Building an End-to-End ML Pipeline

ml pipelines

reproducible experiments

mlflow

wandb

hydra

python

Project development is part of the MLOps course from Udacity

Author

Yuri Marca

Published

February 9, 2025

Building an End-to-End Machine Learning Pipeline for Short-Term Rental Price Prediction

In the dynamic world of short-term property rentals, accurately predicting rental prices is crucial for maximizing occupancy and revenue. To address this challenge, I developed a comprehensive, reproducible Machine Learning (ML) pipeline tailored for short-term rental price prediction in New York City (NYC) based on Airbnb data. We walk through data collection, cleaning, validation, splitting, training a random forest model, testing the model, and logging every artifact and result in a reproducible manner. This blog post focus on the usage of MLflow, Weights & Biases (W&B), and Hydra for orchestration, tracking, and hyperparameter optimization, as these are taught in the Udacity MLOps Nanodegree program.

Project Overview

Short-term rental platforms like Airbnb collect vast amounts of data from hosts and guests. A host often asks: What price should I set for my listing to optimize occupancy and revenue?
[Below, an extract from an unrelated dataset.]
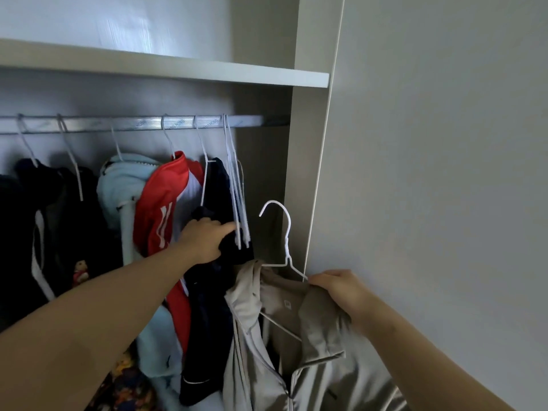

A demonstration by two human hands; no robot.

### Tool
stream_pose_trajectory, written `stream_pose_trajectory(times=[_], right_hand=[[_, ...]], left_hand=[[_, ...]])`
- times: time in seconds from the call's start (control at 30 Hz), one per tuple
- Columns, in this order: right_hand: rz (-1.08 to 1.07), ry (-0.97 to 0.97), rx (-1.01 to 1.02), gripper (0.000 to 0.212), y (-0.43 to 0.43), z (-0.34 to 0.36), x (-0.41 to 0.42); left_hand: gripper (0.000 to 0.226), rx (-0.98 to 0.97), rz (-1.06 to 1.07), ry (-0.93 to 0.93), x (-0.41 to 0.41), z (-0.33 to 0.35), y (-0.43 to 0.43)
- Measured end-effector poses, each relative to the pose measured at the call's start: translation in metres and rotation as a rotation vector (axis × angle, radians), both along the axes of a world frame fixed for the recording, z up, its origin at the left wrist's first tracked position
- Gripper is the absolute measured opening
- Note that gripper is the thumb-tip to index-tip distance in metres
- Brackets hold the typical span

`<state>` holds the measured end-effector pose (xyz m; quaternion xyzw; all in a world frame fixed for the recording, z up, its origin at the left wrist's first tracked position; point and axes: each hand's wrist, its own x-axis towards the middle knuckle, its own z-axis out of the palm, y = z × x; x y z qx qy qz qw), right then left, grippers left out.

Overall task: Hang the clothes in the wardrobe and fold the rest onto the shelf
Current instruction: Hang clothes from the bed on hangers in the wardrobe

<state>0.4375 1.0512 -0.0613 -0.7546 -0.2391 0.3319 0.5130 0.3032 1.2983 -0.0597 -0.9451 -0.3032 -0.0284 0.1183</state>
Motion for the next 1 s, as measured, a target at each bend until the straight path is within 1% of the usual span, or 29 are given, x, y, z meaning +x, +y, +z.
stream_pose_trajectory(times=[0.07, 0.1, 0.17, 0.23, 0.27, 0.3, 0.37, 0.4, 0.47, 0.53, 0.6, 0.67, 0.73, 0.8, 0.87, 0.93, 0.97, 1.0], right_hand=[[-0.001, 0.016, 0.005, 0.017, 0.0, 0.003, 0.001], [-0.001, 0.025, 0.01, 0.017, -0.001, 0.005, 0.002], [0.002, 0.021, 0.015, 0.017, -0.003, 0.008, 0.004], [0.006, 0.013, 0.019, 0.018, -0.003, 0.012, 0.006], [0.007, 0.018, 0.026, 0.018, -0.002, 0.013, 0.006], [0.005, 0.028, 0.035, 0.019, 0.0, 0.016, 0.006], [0.005, 0.048, 0.061, 0.017, 0.005, 0.02, 0.002], [0.012, 0.053, 0.078, 0.014, 0.01, 0.021, -0.002], [0.057, 0.064, 0.104, 0.015, 0.022, 0.021, -0.013], [0.114, 0.075, 0.114, 0.023, 0.036, 0.019, -0.025], [0.127, 0.091, 0.12, 0.026, 0.052, 0.017, -0.034], [0.097, 0.089, 0.117, 0.024, 0.065, 0.018, -0.039], [0.073, 0.062, 0.104, 0.021, 0.078, 0.018, -0.04], [0.066, 0.044, 0.091, 0.02, 0.087, 0.02, -0.039], [0.037, 0.059, 0.094, 0.02, 0.097, 0.021, -0.036], [-0.005, 0.072, 0.099, 0.018, 0.103, 0.022, -0.033], [-0.032, 0.074, 0.094, 0.017, 0.106, 0.021, -0.031], [-0.059, 0.08, 0.091, 0.016, 0.107, 0.021, -0.029]], left_hand=[[0.068, -0.011, -0.006, -0.014, 0.004, -0.002, -0.002], [0.065, 0.003, 0.012, -0.061, 0.003, -0.004, -0.002], [0.059, 0.055, 0.081, -0.204, -0.002, -0.006, -0.001], [0.054, 0.068, 0.158, -0.342, -0.007, -0.008, 0.002], [0.052, 0.034, 0.193, -0.404, -0.008, -0.008, 0.004], [0.049, -0.04, 0.228, -0.469, -0.008, -0.007, 0.007], [0.046, -0.247, 0.283, -0.585, -0.007, -0.001, 0.011], [0.046, -0.325, 0.287, -0.608, -0.005, 0.002, 0.013], [0.045, -0.39, 0.251, -0.603, -0.002, 0.004, 0.016], [0.042, -0.413, 0.224, -0.596, 0.002, 0.005, 0.017], [0.037, -0.423, 0.247, -0.589, 0.004, 0.006, 0.022], [0.035, -0.435, 0.271, -0.596, 0.004, 0.01, 0.03], [0.039, -0.441, 0.273, -0.573, 0.004, 0.013, 0.042], [0.045, -0.364, 0.258, -0.469, 0.008, 0.014, 0.05], [0.05, -0.164, 0.238, -0.385, 0.013, 0.015, 0.056], [0.054, 0.085, 0.133, -0.372, 0.022, 0.018, 0.061], [0.056, 0.164, 0.06, -0.383, 0.027, 0.02, 0.065], [0.057, 0.192, 0.007, -0.373, 0.033, 0.023, 0.069]])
This project aims to solve that by building an end-to-end ML pipeline to predict a short-term rental’s price given various features such as location, room type, and number of reviews.

Focus: Clean, reproducible, and easily re-runnable pipeline.
Tools: MLflow for orchestration, Hydra for configuration, Weights & Biases to log artifacts and metrics, and scikit-learn for model training.
Additional: ydata-profiling for EDA, custom data checks to prevent “data drift,” and a templated approach to add new steps using a cookiecutter MLflow step.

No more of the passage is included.